Design issue in DSA RX timestamping (Was "Re: [PATCH net-next 3/5] net: dsa: mv88e6xxx: Let taggers specify a can_timestamp function")

From: Vladimir Oltean
Date: Tue Nov 19 2019 - 06:35:30 EST


On Wed, 29 May 2019 at 02:58, Vladimir Oltean <olteanv@xxxxxxxxx> wrote:
>
> The newly introduced function is called on both the RX and TX paths.
>
> The boolean returned by port_txtstamp should only return false if the
> driver tried to timestamp the skb but failed.
>
> Currently there is some logic in the mv88e6xxx driver that determines
> whether it should timestamp frames or not.
>
> This is wasteful, because if the decision is to not timestamp them, then
> DSA will have cloned an skb and freed it immediately afterwards.
>
> Additionally other drivers (sja1105) may have other hardware criteria
> for timestamping frames on RX, and the default conditions for
> timestamping a frame are too restrictive.
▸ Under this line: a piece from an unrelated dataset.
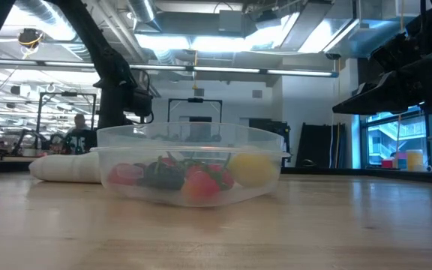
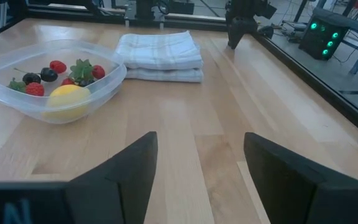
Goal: Pick and placing Produce into tupperware
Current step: Put the blueberry into the transparent container
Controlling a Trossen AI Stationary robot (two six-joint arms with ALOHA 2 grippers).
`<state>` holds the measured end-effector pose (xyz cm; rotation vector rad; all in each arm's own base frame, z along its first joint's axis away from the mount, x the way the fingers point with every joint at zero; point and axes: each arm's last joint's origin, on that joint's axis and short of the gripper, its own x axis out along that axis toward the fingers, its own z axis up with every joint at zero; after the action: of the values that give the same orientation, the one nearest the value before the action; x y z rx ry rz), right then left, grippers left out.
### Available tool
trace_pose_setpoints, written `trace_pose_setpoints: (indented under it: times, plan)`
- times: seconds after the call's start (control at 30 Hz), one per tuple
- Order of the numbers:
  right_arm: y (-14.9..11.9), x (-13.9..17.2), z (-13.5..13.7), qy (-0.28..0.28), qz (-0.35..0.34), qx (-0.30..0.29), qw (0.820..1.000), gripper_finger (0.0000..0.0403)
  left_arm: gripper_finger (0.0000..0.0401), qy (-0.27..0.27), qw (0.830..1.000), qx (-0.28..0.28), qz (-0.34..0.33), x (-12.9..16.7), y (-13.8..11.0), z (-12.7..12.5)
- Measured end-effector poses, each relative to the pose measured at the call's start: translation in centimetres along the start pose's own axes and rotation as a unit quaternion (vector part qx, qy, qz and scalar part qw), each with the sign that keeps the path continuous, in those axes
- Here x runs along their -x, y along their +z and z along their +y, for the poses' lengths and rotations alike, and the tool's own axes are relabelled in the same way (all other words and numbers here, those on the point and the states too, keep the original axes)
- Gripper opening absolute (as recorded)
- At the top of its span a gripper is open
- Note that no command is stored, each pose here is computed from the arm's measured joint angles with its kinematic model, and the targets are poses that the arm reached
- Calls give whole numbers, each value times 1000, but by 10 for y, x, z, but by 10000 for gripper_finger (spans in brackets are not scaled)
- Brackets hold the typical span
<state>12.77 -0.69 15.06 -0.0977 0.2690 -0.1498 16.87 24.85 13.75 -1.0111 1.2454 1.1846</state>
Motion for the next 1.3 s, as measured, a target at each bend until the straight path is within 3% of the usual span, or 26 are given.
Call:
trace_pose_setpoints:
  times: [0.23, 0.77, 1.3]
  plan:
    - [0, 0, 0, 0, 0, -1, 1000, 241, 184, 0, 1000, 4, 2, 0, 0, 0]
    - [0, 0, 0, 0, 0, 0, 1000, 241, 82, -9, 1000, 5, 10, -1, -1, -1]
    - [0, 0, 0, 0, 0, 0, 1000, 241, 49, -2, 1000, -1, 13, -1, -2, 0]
When RX timestamping is
> enabled, the sja1105 hardware emits a follow-up frame containing the
> timestamp for every trapped link-local frame. Then the link-local frame
> is queued up inside the port_rxtstamp callback where it waits for its
> follow-up meta frame to come. But only a subset of the link-local
> frames will pass through DSA's default filter for port_rxtstamp, so the
> rest of the link-local traffic would still receive a meta frame but
> would not get timestamped.
>
> Since the state machine of waiting for meta frames is implemented in the
> tagger rcv function for sja1105, it is difficult to know which frames
> will pass through DSA's later filter and which won't. And since
> timestamping more frames than just PTP does no harm, just implement a
> callback for sja1105 that will say that all link-local traffic will be
> timestamped on RX.
>
> PTP classification on the skb is still performed. But now it is saved
> to the DSA_SKB_CB, so drivers can reuse it without calling it again.
>
> The mv88e6xxx driver was also modified to use the new generic
> DSA_SKB_CB(skb)->ptp_type instead of its own, custom SKB_PTP_TYPE(skb).
>
> Signed-off-by: Vladimir Oltean <olteanv@xxxxxxxxx>
> ---

Hi Richard,

I've been battling some issues with sja1105 PTP after you suggested me
to do this rework and eliminate the .can_tstamp callback.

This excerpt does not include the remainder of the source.